**EXERCISE OBJECTIVE**
Report, as a bare number, how many lines of the material below contain the word "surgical".
○ ○ ○ ○
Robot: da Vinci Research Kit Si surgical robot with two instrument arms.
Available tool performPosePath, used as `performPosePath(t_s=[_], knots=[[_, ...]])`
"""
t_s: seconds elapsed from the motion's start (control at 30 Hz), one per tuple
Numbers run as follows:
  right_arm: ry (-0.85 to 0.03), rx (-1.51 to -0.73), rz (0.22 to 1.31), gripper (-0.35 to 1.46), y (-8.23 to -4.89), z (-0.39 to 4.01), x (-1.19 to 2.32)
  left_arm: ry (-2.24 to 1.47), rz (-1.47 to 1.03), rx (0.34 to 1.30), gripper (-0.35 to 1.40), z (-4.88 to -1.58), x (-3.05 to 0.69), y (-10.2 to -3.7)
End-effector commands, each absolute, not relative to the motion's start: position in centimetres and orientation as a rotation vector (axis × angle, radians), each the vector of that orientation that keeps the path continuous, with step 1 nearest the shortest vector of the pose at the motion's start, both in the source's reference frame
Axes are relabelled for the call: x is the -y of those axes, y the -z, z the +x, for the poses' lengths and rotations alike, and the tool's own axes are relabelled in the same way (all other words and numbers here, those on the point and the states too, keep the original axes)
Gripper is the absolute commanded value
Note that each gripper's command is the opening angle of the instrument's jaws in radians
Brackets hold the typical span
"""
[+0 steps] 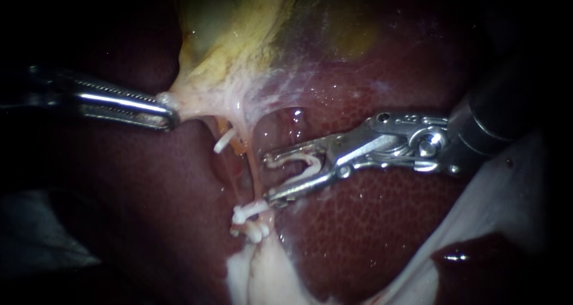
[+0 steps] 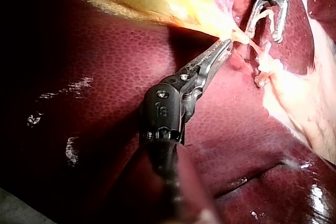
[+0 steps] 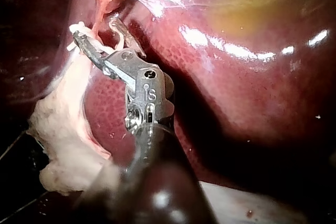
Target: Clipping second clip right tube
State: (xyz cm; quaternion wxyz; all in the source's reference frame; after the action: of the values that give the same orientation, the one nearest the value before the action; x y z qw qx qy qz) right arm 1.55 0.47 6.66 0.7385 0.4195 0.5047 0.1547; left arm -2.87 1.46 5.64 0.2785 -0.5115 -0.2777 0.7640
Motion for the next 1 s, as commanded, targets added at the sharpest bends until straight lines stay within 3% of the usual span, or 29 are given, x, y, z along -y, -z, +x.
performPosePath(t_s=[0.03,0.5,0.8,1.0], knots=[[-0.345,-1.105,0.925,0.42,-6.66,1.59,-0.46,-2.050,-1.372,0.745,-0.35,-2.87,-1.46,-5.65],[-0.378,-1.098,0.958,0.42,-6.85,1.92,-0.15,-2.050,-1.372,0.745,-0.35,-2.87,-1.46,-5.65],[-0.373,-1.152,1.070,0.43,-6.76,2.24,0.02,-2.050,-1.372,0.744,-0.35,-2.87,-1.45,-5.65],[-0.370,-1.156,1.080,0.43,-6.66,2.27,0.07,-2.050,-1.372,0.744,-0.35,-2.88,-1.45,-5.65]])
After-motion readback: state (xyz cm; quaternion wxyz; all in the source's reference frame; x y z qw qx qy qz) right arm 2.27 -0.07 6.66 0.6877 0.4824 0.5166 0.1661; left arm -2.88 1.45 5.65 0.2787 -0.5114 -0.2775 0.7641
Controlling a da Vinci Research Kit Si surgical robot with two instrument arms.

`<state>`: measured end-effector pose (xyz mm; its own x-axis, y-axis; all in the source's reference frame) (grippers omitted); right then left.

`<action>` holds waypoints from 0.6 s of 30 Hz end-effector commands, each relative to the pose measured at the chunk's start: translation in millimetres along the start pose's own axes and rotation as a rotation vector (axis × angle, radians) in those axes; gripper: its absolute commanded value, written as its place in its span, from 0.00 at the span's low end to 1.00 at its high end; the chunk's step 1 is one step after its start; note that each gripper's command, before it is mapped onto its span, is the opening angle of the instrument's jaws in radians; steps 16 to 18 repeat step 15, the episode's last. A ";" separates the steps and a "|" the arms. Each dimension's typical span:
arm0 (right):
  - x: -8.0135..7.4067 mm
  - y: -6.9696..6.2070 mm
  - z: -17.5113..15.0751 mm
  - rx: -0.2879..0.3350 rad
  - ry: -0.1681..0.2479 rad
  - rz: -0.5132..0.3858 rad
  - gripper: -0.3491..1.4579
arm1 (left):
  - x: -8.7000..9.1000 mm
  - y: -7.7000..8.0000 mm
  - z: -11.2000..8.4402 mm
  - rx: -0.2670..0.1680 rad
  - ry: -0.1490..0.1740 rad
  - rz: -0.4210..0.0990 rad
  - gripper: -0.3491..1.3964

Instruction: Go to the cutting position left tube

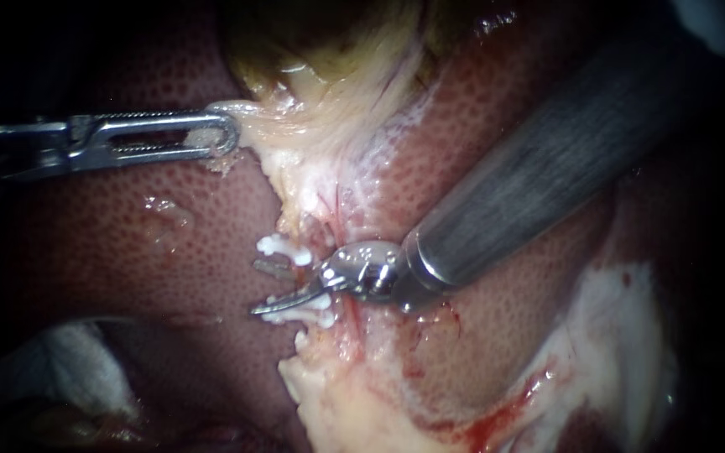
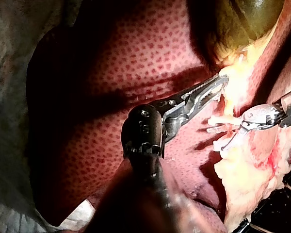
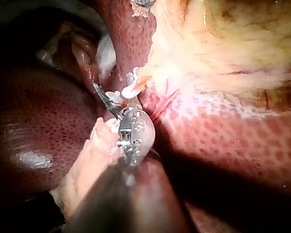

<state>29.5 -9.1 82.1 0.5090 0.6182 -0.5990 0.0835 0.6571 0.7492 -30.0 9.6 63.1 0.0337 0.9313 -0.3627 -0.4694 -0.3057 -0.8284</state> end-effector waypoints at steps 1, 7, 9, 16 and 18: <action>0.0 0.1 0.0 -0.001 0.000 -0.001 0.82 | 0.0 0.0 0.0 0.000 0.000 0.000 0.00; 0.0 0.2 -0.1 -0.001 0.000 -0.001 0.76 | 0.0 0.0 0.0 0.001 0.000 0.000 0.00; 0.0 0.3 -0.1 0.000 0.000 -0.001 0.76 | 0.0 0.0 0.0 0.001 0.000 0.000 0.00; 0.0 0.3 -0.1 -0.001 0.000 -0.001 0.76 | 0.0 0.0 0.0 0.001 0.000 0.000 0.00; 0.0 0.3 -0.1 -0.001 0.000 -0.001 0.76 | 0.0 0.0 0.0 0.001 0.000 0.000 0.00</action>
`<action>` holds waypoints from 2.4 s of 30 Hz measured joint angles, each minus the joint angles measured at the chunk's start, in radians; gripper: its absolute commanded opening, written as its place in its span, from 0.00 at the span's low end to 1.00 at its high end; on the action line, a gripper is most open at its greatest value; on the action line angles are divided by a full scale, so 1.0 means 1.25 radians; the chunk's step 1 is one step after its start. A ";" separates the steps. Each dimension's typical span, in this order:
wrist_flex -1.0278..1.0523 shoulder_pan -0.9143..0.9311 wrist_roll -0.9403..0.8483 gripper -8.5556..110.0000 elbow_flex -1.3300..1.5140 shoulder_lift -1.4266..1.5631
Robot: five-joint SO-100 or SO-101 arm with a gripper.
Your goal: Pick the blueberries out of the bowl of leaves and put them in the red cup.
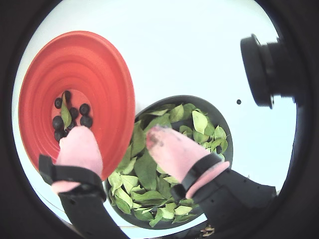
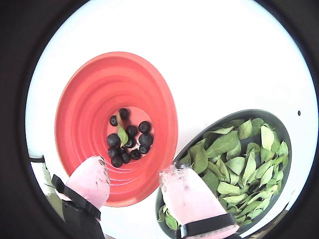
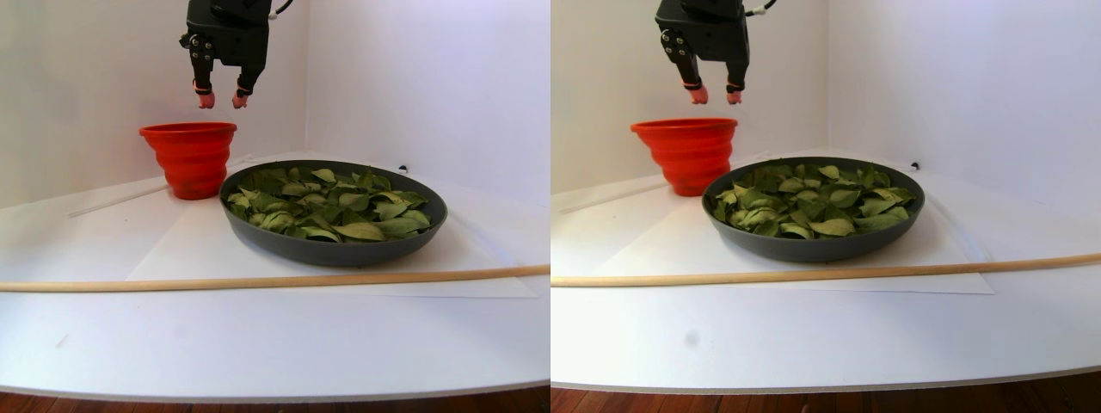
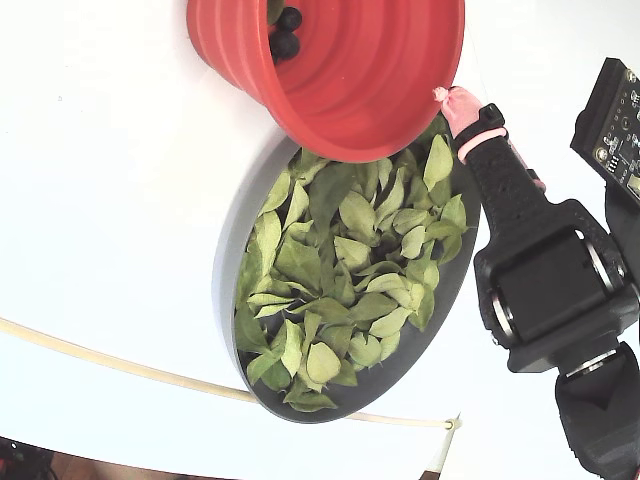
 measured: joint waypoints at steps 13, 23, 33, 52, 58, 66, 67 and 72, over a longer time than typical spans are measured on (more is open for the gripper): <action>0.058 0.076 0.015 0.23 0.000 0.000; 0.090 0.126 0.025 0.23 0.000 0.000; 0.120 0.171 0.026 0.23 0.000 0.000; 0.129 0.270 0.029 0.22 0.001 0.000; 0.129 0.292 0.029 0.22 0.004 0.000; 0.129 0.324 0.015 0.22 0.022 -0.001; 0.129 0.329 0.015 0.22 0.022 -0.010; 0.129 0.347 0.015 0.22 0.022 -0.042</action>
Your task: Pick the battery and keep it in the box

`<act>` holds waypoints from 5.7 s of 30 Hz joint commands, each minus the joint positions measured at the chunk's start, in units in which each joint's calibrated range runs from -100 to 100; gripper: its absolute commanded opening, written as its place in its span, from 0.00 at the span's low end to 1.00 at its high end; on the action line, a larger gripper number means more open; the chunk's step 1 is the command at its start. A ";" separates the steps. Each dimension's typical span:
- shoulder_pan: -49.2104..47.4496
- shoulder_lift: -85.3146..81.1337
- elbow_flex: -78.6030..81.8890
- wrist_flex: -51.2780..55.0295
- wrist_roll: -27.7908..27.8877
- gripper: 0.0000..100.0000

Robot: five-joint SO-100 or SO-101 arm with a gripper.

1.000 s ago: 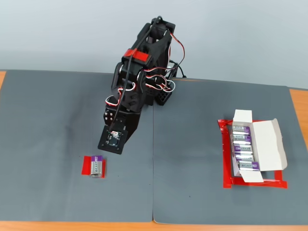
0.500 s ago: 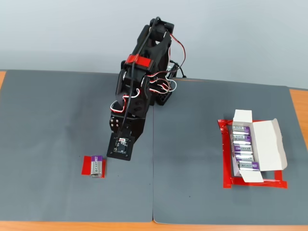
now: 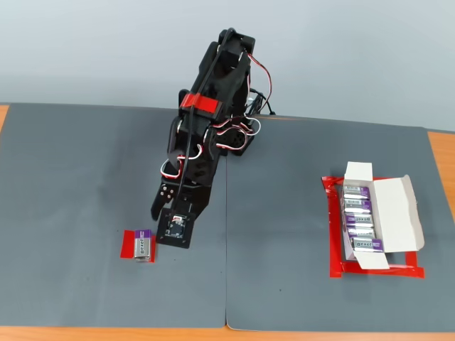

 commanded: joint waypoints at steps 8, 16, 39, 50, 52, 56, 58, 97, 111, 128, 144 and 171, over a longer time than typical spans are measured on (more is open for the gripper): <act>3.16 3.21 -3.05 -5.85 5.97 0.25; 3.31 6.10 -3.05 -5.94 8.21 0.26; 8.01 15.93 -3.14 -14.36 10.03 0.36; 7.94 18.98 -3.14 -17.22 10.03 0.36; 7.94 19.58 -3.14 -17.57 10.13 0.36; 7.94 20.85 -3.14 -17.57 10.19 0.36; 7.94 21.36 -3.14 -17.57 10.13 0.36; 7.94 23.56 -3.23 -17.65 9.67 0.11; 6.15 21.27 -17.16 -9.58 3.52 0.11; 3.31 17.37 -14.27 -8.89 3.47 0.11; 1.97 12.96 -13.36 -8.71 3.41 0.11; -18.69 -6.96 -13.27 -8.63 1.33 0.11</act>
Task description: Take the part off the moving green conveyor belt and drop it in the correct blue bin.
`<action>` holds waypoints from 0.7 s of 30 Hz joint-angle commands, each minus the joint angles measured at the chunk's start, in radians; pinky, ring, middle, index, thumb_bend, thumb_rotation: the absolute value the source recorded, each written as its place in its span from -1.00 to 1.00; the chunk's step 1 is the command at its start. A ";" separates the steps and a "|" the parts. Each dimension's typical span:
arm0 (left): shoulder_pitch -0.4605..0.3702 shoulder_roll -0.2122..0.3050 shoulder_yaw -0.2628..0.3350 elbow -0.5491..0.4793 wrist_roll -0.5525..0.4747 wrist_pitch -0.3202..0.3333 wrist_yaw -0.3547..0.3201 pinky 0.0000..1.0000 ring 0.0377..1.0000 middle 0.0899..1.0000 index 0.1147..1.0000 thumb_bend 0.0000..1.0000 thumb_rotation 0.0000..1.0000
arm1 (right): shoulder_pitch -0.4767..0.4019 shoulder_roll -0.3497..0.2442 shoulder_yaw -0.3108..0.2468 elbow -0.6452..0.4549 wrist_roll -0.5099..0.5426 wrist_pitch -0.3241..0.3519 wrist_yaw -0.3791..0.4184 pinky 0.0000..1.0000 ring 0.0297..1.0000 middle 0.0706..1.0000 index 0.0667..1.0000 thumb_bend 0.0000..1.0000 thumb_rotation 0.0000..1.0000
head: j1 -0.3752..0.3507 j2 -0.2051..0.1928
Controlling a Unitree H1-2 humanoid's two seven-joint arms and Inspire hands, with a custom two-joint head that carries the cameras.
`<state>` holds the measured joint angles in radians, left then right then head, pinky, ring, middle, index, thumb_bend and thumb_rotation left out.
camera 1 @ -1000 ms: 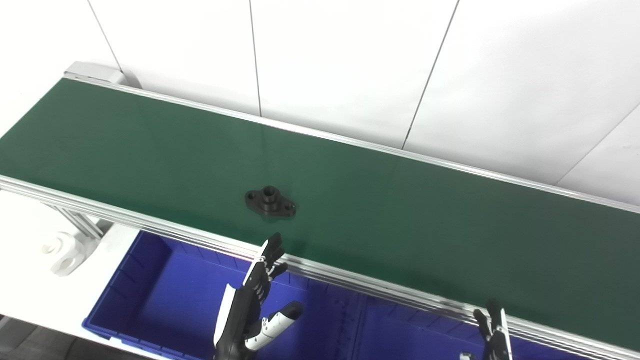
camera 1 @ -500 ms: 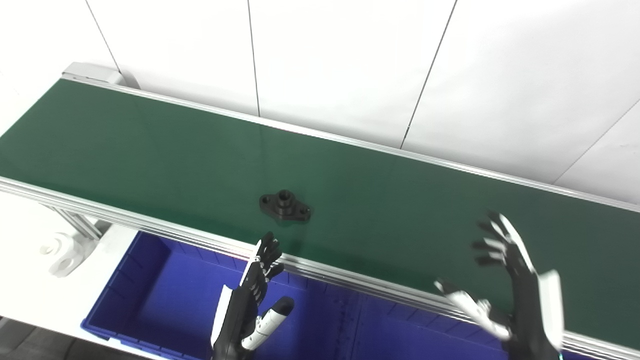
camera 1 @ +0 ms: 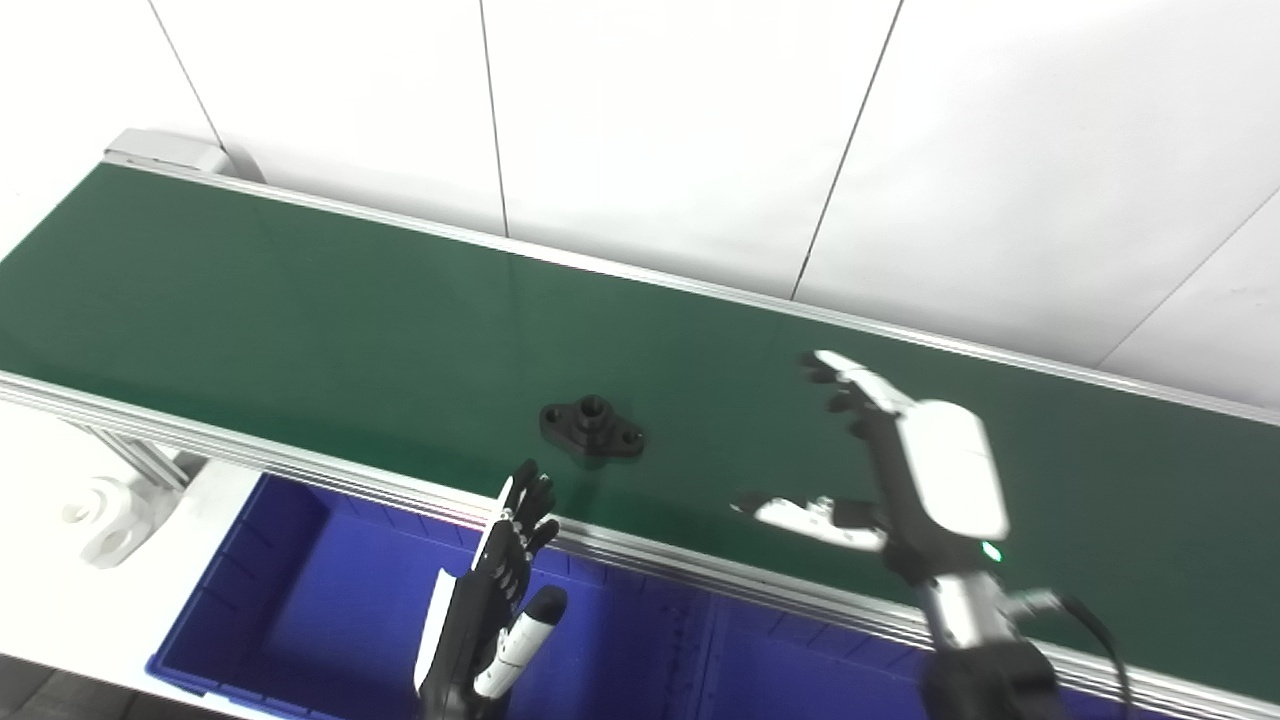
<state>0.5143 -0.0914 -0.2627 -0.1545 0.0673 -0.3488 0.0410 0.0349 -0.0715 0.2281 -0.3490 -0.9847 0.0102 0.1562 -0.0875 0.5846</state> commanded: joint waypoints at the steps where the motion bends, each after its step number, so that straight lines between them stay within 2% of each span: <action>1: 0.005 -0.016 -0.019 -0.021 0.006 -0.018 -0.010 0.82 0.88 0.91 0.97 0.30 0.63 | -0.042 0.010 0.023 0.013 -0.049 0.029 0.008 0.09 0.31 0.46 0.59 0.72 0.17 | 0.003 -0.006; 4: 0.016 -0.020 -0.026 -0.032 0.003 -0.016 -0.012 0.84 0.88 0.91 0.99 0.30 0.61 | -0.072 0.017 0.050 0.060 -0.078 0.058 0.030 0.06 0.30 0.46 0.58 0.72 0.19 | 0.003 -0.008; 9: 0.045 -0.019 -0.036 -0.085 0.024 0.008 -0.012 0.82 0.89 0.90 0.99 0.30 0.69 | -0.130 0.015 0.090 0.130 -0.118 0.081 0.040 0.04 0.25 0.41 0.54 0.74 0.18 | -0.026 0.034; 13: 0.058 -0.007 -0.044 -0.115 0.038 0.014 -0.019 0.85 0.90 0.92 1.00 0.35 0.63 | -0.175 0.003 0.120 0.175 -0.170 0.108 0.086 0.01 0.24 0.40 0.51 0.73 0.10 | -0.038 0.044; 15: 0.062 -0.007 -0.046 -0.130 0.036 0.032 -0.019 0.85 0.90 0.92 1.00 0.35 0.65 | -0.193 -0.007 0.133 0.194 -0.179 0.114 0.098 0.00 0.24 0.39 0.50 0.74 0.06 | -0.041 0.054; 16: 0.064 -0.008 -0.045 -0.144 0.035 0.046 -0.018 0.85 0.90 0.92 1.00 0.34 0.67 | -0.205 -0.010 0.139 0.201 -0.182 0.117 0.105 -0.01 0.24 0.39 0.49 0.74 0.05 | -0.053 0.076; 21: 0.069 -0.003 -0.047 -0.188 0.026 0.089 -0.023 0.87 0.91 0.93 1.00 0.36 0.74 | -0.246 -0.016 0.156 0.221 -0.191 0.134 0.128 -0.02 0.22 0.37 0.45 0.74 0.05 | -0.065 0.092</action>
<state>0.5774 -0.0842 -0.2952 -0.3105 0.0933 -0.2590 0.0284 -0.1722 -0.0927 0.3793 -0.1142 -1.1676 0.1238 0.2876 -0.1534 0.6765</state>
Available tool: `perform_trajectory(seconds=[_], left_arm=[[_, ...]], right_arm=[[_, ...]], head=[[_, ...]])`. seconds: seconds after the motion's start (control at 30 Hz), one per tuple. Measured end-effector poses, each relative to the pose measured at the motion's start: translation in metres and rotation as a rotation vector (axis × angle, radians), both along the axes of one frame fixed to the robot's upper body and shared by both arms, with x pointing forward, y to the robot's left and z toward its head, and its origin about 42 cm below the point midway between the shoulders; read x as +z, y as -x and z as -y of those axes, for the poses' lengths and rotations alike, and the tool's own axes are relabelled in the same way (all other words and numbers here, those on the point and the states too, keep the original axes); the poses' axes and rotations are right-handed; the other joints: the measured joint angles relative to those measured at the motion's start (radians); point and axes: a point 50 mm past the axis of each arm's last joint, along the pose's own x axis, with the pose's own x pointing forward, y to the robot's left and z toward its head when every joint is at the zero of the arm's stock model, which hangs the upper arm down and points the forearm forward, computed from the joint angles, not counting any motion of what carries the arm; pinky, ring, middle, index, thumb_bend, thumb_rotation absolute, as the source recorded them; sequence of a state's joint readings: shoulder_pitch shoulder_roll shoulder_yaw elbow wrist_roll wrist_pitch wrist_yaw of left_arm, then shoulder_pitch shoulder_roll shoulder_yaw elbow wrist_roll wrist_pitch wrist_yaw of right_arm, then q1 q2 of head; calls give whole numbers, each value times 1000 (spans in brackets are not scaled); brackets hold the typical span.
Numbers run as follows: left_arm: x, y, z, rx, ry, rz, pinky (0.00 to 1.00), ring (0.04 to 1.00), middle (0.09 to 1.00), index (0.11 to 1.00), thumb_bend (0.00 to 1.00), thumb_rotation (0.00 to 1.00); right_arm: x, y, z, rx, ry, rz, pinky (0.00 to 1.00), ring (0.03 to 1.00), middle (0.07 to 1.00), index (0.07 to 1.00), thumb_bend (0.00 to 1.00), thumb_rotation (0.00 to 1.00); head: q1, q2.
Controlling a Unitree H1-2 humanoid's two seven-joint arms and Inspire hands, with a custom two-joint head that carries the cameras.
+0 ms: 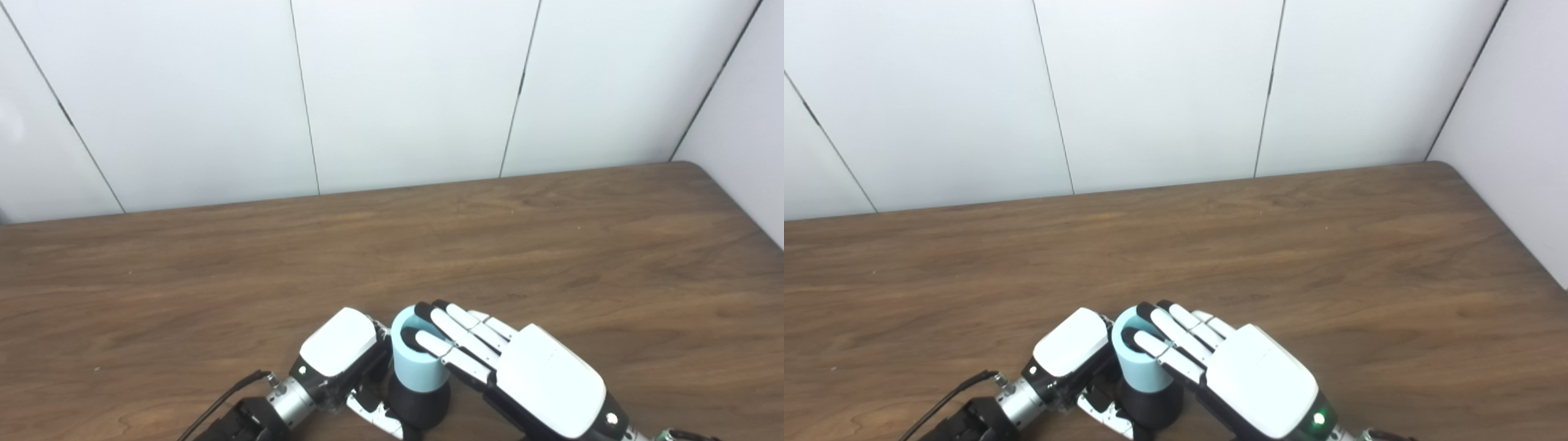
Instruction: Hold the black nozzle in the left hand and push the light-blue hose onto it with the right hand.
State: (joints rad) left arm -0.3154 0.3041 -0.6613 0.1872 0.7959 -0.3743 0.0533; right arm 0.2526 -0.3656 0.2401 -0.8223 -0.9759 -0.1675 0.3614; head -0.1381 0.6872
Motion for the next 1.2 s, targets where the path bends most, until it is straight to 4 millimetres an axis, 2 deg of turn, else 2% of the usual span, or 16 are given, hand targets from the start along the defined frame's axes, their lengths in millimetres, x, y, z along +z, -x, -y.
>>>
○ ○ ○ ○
**TASK RESULT**
2